Recorded information START

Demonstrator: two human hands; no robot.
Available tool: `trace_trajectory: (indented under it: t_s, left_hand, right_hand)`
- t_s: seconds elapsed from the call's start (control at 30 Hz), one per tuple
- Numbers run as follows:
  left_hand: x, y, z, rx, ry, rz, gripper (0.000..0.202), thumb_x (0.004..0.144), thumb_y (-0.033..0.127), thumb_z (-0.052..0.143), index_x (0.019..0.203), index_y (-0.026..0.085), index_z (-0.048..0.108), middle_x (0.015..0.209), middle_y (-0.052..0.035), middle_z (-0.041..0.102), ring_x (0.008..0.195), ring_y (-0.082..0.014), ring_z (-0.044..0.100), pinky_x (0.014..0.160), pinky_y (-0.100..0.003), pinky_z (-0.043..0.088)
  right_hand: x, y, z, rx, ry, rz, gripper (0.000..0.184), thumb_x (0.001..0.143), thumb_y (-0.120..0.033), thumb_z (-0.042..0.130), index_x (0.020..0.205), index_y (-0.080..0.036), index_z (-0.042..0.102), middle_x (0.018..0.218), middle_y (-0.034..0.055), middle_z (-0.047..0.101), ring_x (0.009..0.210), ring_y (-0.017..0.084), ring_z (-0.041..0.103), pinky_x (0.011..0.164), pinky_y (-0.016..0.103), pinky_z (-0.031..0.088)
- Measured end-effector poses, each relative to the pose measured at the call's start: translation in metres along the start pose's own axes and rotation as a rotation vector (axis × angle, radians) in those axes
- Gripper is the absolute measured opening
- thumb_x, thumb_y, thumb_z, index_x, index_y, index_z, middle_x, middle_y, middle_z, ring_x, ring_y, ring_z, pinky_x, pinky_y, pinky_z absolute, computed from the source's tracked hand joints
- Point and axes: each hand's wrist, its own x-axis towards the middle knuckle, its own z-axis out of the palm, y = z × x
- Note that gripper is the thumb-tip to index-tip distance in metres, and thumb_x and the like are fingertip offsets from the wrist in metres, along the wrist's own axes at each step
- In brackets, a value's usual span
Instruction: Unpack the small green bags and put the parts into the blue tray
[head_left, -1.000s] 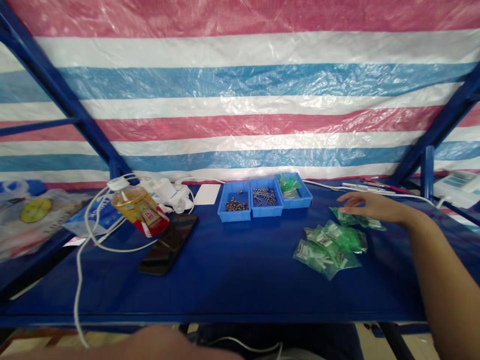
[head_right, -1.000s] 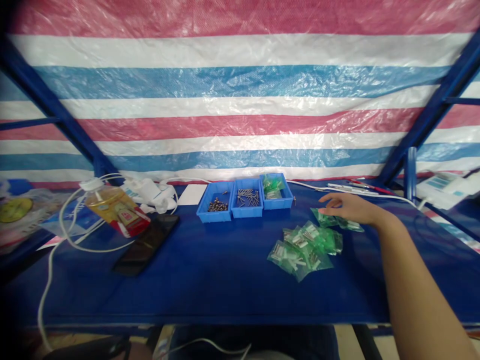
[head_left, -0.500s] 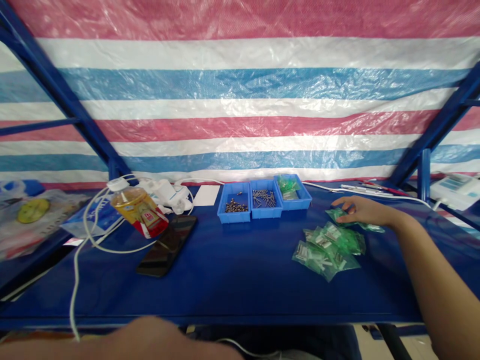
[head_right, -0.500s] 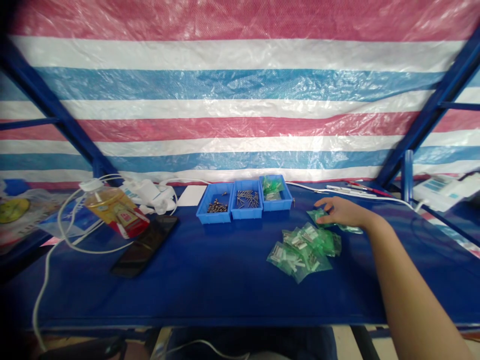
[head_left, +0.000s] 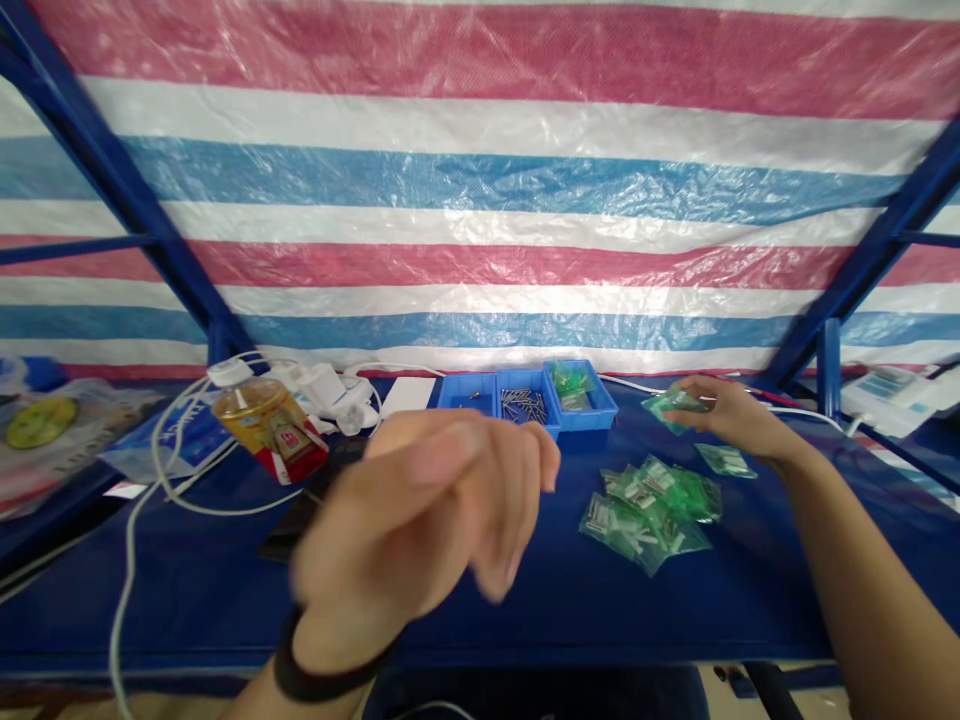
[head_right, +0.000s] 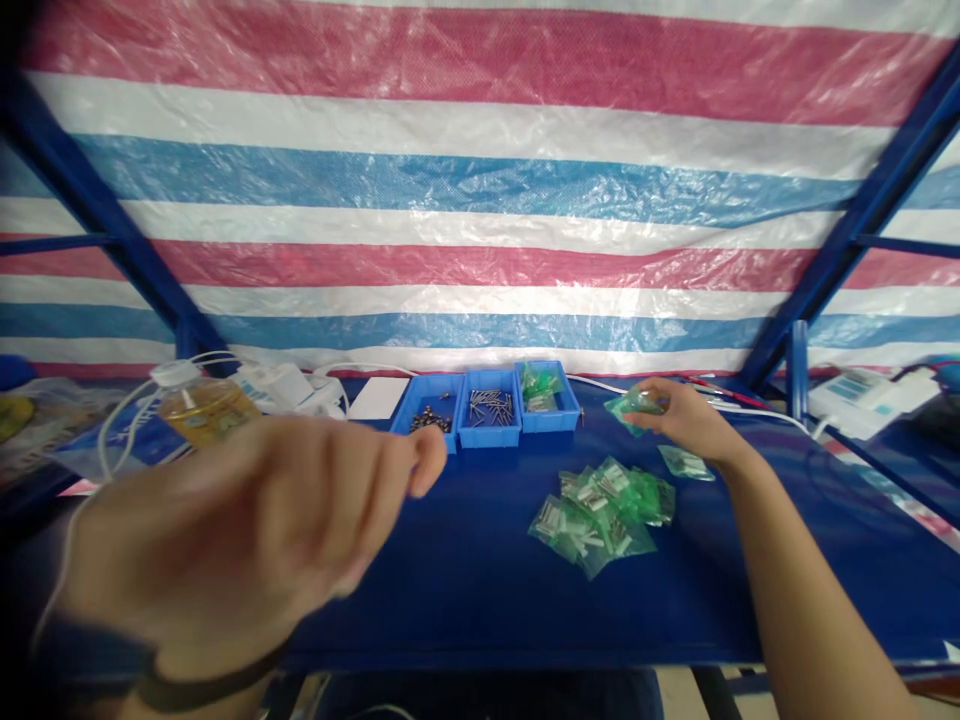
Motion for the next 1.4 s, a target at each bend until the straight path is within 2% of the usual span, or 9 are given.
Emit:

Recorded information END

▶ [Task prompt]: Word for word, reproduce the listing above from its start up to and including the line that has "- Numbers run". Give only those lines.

▶ [Response]:
Demonstrator: two human hands; no robot.
Available tool: `trace_trajectory: (indented under it: t_s, left_hand, right_hand)`
- t_s: seconds elapsed from the call's start (control at 30 Hz), one per tuple
- Numbers run as follows:

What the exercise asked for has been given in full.